Start of DATA FOR PROCESSING

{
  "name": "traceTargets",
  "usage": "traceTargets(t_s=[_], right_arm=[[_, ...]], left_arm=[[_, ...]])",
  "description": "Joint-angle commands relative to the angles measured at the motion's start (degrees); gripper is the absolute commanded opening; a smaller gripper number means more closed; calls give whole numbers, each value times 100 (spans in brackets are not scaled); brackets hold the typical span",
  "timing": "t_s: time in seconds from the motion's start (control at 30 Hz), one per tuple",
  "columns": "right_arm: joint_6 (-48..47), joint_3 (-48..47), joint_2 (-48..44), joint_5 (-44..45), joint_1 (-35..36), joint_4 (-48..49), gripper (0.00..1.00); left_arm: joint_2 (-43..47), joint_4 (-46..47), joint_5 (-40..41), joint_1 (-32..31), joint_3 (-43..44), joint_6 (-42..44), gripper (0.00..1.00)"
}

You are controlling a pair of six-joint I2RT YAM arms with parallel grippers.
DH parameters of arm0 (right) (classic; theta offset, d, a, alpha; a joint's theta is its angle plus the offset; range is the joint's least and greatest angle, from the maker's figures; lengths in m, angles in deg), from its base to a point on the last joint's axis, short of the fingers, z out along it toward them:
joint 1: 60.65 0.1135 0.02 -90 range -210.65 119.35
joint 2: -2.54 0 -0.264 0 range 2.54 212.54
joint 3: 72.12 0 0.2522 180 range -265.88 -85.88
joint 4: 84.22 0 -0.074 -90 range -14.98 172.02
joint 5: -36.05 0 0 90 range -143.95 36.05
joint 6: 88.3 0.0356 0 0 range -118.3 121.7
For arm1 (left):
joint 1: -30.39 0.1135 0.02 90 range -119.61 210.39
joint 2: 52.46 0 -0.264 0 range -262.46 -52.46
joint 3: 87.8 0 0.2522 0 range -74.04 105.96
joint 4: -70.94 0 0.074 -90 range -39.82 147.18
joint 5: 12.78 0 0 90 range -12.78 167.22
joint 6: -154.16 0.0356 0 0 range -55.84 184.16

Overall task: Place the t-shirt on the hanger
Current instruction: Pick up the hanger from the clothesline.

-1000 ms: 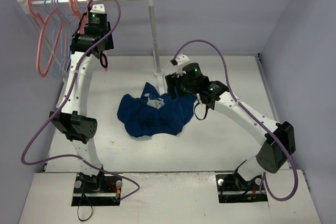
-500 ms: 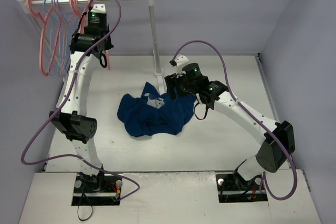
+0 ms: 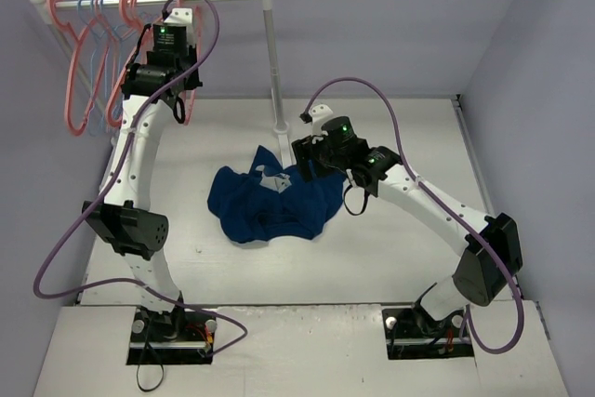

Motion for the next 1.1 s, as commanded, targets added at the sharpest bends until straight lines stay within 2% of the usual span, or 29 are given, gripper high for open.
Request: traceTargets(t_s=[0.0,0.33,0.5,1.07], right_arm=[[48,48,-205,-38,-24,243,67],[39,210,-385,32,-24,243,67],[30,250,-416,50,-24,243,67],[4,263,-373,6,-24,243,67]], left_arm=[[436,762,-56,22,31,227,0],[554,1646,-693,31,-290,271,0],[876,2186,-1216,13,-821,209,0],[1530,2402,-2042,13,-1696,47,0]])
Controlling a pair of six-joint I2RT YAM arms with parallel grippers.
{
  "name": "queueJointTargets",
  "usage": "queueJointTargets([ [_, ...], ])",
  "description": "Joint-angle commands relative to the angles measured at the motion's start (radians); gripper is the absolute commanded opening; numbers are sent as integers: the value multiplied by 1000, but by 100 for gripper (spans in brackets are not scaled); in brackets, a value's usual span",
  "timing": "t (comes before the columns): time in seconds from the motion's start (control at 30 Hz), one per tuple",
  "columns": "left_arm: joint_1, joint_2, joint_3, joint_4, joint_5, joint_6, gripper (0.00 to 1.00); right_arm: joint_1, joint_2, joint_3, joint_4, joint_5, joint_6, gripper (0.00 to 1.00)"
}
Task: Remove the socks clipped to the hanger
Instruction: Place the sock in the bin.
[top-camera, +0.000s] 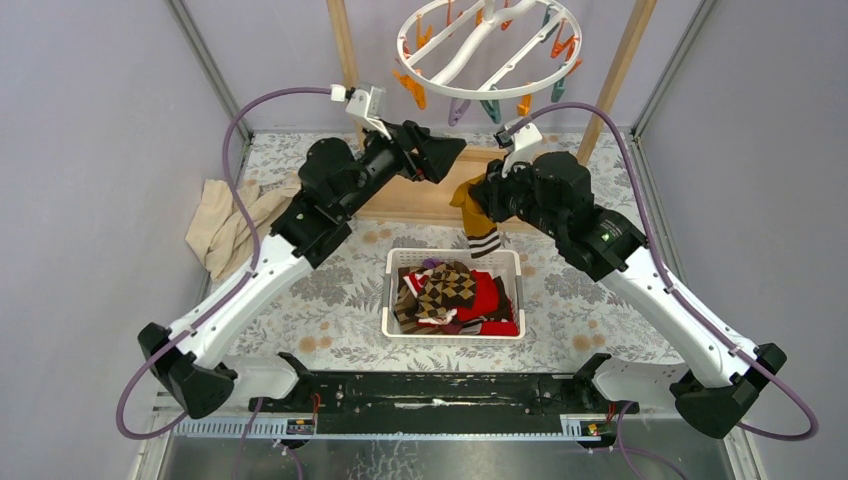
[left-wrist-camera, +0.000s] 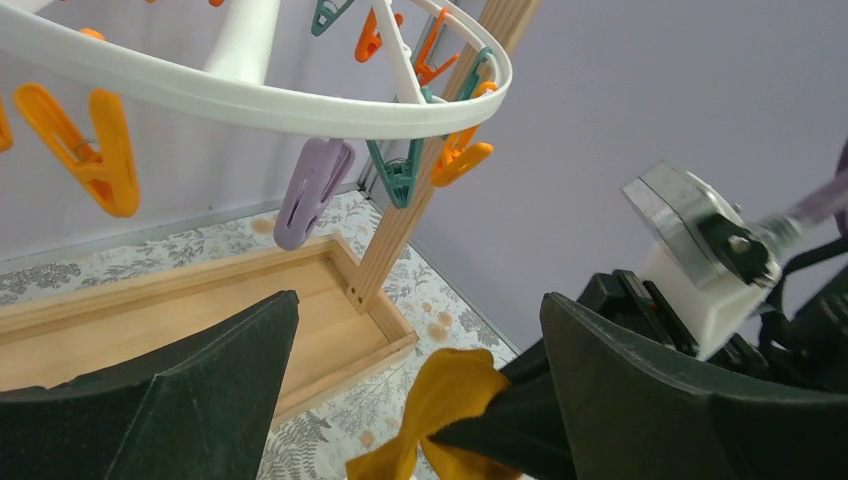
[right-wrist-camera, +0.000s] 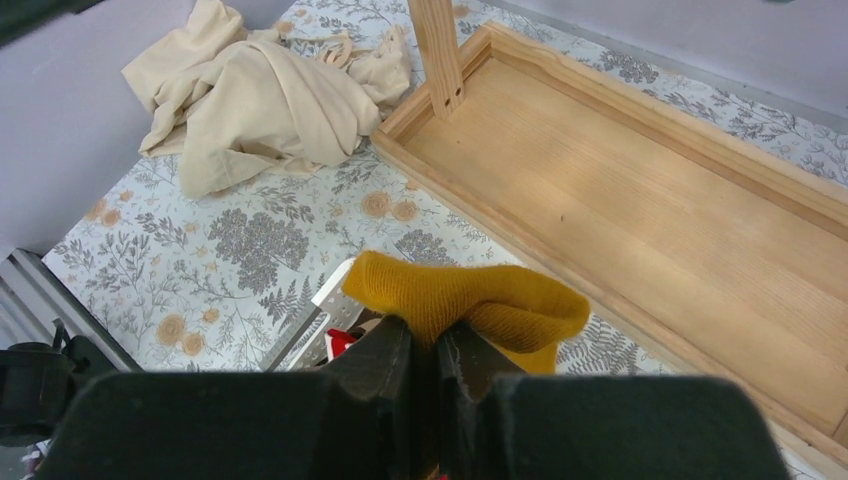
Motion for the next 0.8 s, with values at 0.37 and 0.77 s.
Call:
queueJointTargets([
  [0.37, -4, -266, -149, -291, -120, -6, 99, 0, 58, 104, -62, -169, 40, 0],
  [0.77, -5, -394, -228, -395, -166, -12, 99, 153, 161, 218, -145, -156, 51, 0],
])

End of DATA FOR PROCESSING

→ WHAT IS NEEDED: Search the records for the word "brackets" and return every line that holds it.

→ EXERCISE OUTPUT:
  "description": "Joint-angle commands relative to the angles measured at the motion's start (degrees); gripper is the absolute commanded opening; a smaller gripper number means more closed; calls give whole numbers, each value times 100 (spans in brackets are not scaled); brackets hold the typical span",
  "description": "Joint-angle commands relative to the angles measured at the motion's start (radians); gripper is the absolute commanded opening; numbers are sent as integers: the value multiplied by 1000, but by 100 for gripper (spans in brackets are not scaled); in brackets, a value's usual span",

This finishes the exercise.